___ SUPPLIED MATERIAL

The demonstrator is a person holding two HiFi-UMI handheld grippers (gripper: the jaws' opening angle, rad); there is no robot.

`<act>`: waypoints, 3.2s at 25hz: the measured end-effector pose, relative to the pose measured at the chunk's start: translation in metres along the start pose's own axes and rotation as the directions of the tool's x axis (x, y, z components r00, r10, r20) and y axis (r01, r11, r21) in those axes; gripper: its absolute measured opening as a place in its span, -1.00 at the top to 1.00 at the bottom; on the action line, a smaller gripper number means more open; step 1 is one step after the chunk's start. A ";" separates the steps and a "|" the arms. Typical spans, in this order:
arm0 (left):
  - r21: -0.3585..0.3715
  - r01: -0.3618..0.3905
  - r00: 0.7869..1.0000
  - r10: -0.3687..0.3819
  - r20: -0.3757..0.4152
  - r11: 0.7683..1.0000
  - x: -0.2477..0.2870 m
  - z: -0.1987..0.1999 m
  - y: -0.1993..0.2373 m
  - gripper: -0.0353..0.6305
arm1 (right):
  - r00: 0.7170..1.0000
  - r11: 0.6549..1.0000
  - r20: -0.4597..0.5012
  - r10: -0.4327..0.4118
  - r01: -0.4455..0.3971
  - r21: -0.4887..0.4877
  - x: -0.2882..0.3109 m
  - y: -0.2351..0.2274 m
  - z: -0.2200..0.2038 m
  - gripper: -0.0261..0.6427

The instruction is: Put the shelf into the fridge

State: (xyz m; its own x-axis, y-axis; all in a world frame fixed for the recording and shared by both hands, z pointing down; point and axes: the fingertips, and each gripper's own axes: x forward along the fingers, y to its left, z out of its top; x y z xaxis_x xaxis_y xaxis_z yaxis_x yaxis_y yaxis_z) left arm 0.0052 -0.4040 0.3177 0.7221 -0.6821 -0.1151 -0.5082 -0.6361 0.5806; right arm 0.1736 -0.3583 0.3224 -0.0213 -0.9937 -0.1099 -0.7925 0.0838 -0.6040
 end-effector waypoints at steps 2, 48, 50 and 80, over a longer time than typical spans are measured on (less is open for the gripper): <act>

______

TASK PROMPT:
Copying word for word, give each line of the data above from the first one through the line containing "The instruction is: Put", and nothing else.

PROBLEM SOLUTION:
The demonstrator is a person holding two HiFi-UMI handheld grippers (gripper: the jaws' opening angle, rad); there is no robot.

`<act>`: waypoints, 3.2s at 25hz: the measured end-effector pose, relative to the pose measured at the chunk's start: translation in metres along the start pose's own axes and rotation as the directions of the tool's x axis (x, y, z components r00, r10, r20) and y axis (r01, r11, r21) in those axes; gripper: its absolute measured opening as a place in its span, -1.00 at the top to 1.00 at the bottom; on the action line, a smaller gripper number means more open; step 1 is one step after the chunk's start. A ";" separates the steps and a "|" the arms. Typical spans, in this order:
arm0 (left):
  - r21: -0.3585..0.3715
  - r01: -0.3618..0.3905
  - r00: 0.7869..1.0000
  - r10: -0.3687..0.3819
  - r20: -0.3757..0.4152
  - r11: 0.7683..1.0000
  - x: -0.2477..0.2870 m
  - z: -0.1987..0.1999 m
  - y: -0.1993..0.2373 m
  - gripper: -0.0353..0.6305
arm1 (right):
  - r00: 0.7170..1.0000
  - r11: 0.6549..1.0000
  - r20: -0.4597..0.5012
  - r10: -0.4327..0.4118
  - r01: -0.4455..0.3971
  - r21: -0.4887..0.4877
  - x: -0.2882..0.3109 m
  - y: -0.2351..0.2274 m
  - z: -0.2200..0.2038 m
  - gripper: -0.0261..0.6427

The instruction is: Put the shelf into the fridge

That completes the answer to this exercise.